Gli ultimi dati indicano una contrazione del mercato degli alloggi condivisi in un periodo dell’anno particolarmente difficile, in cui gli studenti si preparano all’inizio dell’anno accademico e si trovano a competere con giovani professionisti e altri affittuari per un numero limitato di alloggi.
Secondo i dati riportati da Executive Digest, l’offerta di stanze disponibili in affitto è diminuita di oltre il 25%, mentre i canoni di locazione richiesti hanno continuato a salire.
Questi dati aggiungono un ulteriore elemento al problema abitativo del Portogallo. Affittare una stanza è sempre stata un’alternativa più economica per chi non può o non vuole permettersi un appartamento intero. Tuttavia, questo divario si sta riducendo con l’aumentare della domanda di alloggi condivisi.
La convivenza non è più solo per gli studenti
Sebbene gli studenti universitari rimangano una fetta importante del mercato, l’affitto di una stanza è diventato sempre più un’opzione per i giovani professionisti, per chi si trasferisce in una nuova città per lavoro e per chi non può permettersi un immobile da solo.

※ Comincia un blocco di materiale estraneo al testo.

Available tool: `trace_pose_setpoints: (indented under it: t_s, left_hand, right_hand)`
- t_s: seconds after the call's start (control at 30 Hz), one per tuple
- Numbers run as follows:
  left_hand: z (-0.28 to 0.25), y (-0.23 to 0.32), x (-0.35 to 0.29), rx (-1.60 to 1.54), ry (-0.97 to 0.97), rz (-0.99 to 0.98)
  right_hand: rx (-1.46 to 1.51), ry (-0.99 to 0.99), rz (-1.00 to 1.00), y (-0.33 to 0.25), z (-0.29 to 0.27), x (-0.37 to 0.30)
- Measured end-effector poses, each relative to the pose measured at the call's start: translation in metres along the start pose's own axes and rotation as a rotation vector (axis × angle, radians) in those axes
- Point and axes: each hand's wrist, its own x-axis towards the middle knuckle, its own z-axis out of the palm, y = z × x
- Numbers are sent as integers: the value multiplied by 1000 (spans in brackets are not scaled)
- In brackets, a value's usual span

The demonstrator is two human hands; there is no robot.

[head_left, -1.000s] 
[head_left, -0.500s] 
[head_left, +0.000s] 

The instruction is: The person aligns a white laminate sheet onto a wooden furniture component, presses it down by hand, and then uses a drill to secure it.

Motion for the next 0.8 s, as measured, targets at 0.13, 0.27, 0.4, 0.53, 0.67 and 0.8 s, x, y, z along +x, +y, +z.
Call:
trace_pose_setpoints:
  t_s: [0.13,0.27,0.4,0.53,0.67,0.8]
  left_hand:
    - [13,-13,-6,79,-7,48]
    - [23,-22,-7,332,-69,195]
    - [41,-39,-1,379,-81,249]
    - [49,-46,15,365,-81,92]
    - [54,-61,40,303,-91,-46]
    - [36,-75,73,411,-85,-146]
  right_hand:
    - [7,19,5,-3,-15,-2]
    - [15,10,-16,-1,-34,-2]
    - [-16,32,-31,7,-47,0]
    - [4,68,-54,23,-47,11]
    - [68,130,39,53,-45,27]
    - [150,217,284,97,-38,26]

I dati precedenti della piattaforma immobiliare
idealista illustrano la rapidità con cui il mercato è cambiato. Nel 2024, l’affitto mediano richiesto per una stanza in tutto il Portogallo era di circa 450 € al mese, con Lisbona che aveva già raggiunto circa 550 €. All’epoca, l’offerta di stanze era effettivamente aumentata in modo sostanziale, con un incremento del 57% rispetto all’anno precedente.

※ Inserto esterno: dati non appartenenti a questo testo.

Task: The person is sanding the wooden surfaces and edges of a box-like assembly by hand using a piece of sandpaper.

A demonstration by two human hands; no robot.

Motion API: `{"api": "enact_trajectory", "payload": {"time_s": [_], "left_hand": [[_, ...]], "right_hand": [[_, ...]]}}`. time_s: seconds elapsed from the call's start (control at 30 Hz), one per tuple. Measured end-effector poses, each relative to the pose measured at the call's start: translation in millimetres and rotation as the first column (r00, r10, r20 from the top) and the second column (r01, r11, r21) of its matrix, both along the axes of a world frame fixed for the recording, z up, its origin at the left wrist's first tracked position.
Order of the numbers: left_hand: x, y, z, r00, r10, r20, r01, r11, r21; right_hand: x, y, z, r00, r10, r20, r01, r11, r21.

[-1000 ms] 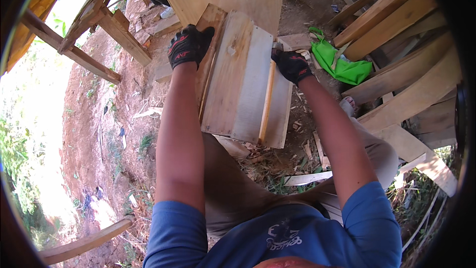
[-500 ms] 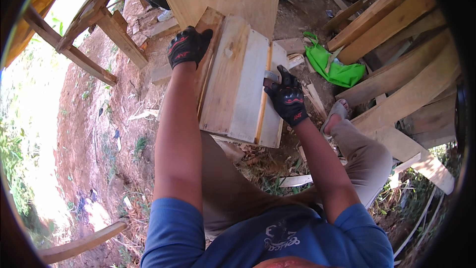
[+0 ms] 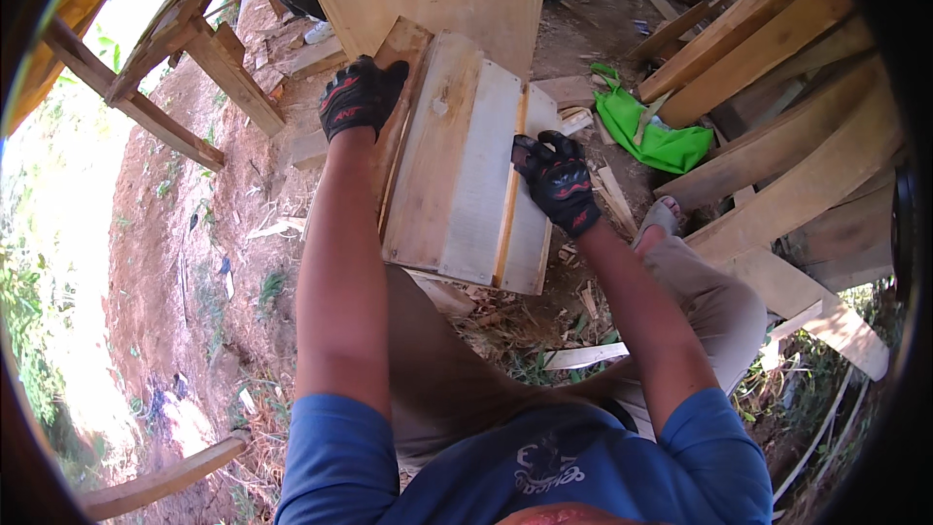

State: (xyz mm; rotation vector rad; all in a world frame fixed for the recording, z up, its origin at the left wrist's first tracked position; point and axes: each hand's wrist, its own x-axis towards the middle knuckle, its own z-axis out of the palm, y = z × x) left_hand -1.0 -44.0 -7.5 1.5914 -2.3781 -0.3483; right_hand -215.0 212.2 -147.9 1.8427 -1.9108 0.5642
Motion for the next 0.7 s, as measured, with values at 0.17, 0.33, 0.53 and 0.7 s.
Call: {"api": "enact_trajectory", "payload": {"time_s": [0.17, 0.33, 0.53, 0.7], "left_hand": [[-5, 2, 2, 1.000, -0.010, -0.002, 0.010, 1.000, -0.010], [-1, -4, -2, 1.000, 0.001, 0.028, 0.000, 1.000, -0.022], [-5, -5, -2, 1.000, -0.007, 0.020, 0.008, 1.000, -0.026], [4, -4, -4, 1.000, -0.014, 0.015, 0.014, 1.000, -0.018]], "right_hand": [[-59, -53, 3, 0.999, -0.001, -0.051, 0.005, 0.996, 0.091], [-78, -88, 9, 0.994, -0.107, -0.010, 0.106, 0.958, 0.265], [-74, -78, -10, 0.992, -0.017, 0.127, 0.017, 1.000, 0.005], [-65, -62, 11, 0.994, -0.006, 0.106, -0.015, 0.980, 0.198]]}}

Due anni dopo, il calo della disponibilità segnalato suggerisce che i potenziali inquilini si trovino ora di fronte a un mercato molto diverso.
La pressione è particolarmente evidente nelle principali città portoghesi e nei centri universitari, dove la ricerca annuale di alloggi a fine estate aggiunge un’ulteriore ondata di domanda.

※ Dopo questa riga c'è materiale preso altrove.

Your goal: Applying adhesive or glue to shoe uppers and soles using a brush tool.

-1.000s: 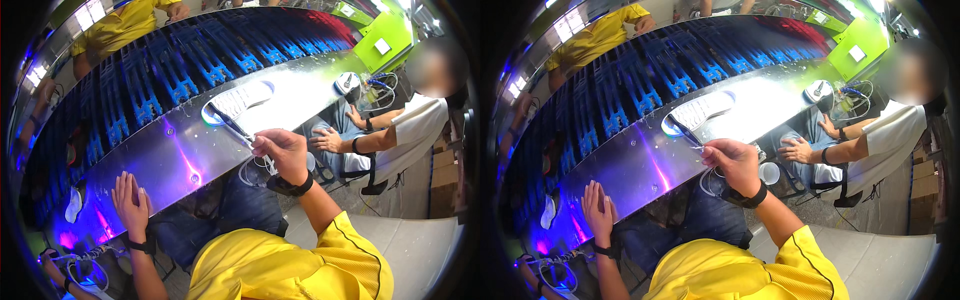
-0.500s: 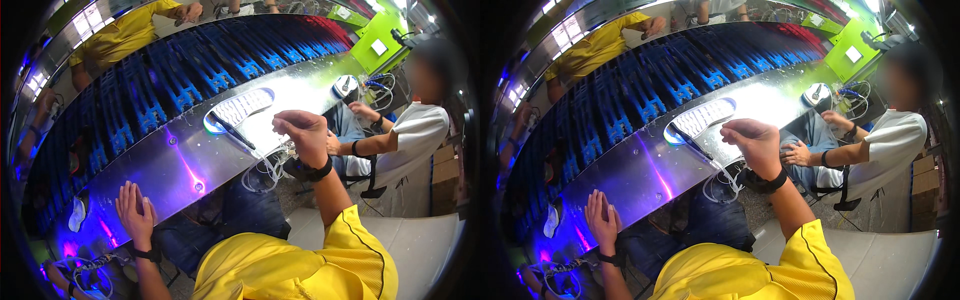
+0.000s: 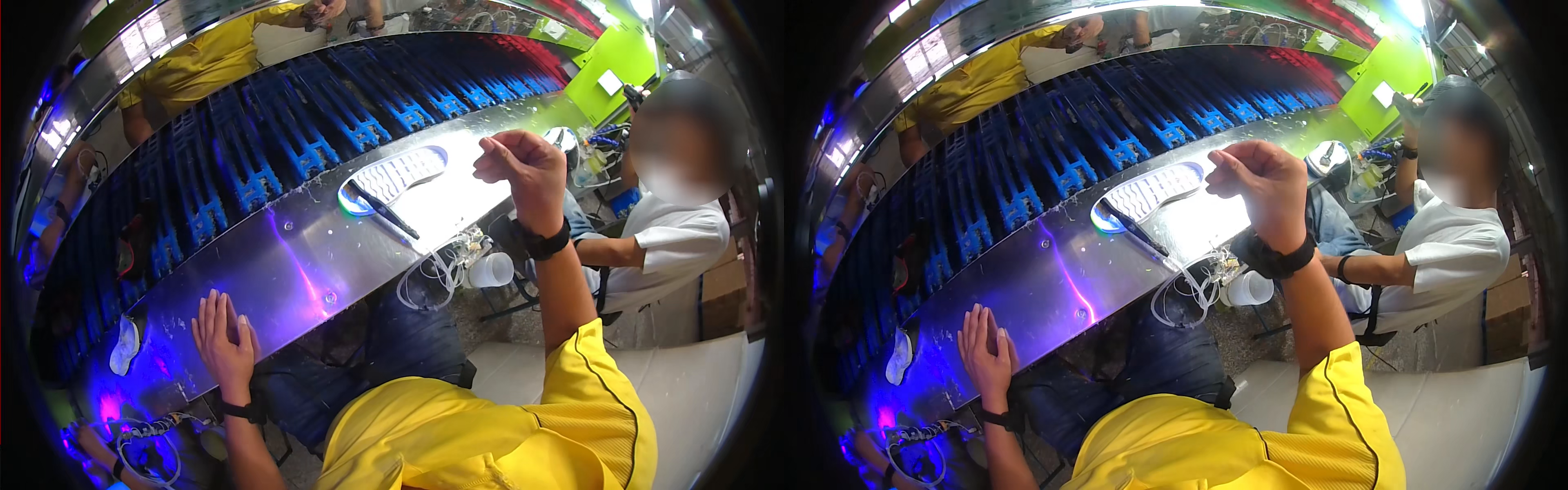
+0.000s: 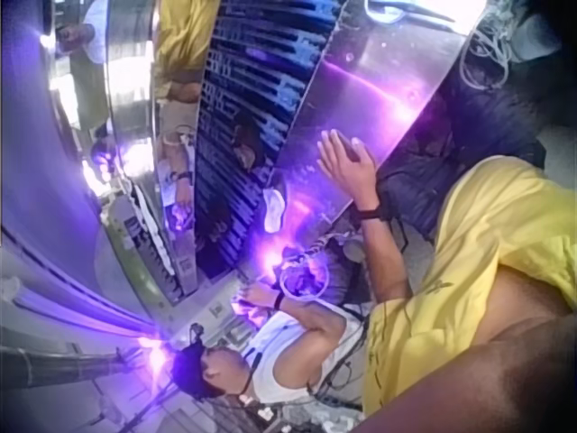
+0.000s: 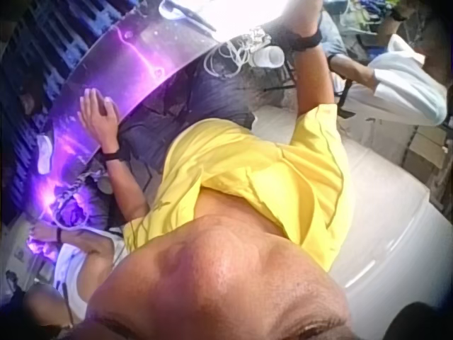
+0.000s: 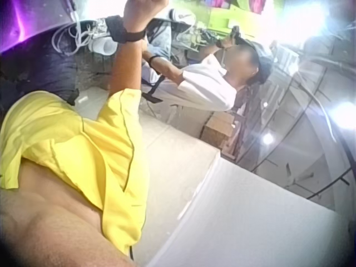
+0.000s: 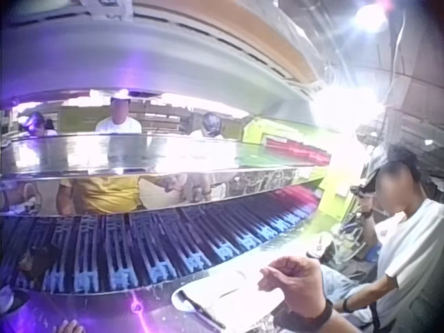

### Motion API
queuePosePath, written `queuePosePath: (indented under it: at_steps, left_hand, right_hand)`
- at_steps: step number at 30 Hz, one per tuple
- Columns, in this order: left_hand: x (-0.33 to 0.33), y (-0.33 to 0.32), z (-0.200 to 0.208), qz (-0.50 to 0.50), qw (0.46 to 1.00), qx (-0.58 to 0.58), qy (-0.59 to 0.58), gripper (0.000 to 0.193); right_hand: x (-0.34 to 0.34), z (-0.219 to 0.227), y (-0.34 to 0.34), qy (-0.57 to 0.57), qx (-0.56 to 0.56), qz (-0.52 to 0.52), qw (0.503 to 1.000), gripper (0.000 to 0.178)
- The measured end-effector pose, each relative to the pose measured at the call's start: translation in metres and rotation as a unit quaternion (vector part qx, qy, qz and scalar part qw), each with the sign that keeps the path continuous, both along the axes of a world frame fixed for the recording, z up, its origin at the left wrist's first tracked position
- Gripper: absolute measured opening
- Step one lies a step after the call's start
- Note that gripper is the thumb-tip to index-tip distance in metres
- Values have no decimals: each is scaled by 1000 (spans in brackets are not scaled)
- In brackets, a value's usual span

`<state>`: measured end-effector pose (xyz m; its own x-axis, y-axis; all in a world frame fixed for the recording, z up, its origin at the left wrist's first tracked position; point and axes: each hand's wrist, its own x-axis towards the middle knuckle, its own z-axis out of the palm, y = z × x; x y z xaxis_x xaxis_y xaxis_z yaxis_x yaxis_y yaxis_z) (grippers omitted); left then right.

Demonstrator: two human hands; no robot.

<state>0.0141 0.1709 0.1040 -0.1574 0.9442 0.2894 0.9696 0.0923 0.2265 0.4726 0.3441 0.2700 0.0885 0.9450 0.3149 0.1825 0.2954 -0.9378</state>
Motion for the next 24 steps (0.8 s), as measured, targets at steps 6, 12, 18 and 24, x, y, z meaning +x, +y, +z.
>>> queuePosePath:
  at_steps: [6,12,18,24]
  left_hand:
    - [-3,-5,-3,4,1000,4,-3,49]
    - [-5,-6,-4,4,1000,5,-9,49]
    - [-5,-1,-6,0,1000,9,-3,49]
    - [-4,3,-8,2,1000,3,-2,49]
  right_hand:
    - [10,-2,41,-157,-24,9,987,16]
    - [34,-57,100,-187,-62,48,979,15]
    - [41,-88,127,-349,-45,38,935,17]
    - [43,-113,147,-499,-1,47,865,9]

Un inizio difficile per gli studenti
La tempistica è significativa. Migliaia di studenti saranno alla ricerca di un alloggio in vista del nuovo anno accademico, e una stanza che costa più di 500 € al mese può rappresentare una parte consistente del bilancio mensile di una famiglia, prima ancora di considerare le spese per il cibo, i trasporti e altre voci.
Ciò significa anche che la condivisione di un alloggio non è più necessariamente il trampolino di lancio economico che era un tempo per i giovani inquilini.
I prezzi variano notevolmente a seconda della posizione. Ciononostante, ci sono ancora stanze disponibili al di fuori delle zone più ambite. Tuttavia, con un numero minore di immobili in affitto e una domanda destinata ad aumentare con l’avvicinarsi di settembre, chi inizia la ricerca potrebbe avere meno opzioni e dover affrontare costi notevolmente più elevati rispetto a quelli che gli studenti dovevano sostenere solo pochi anni fa.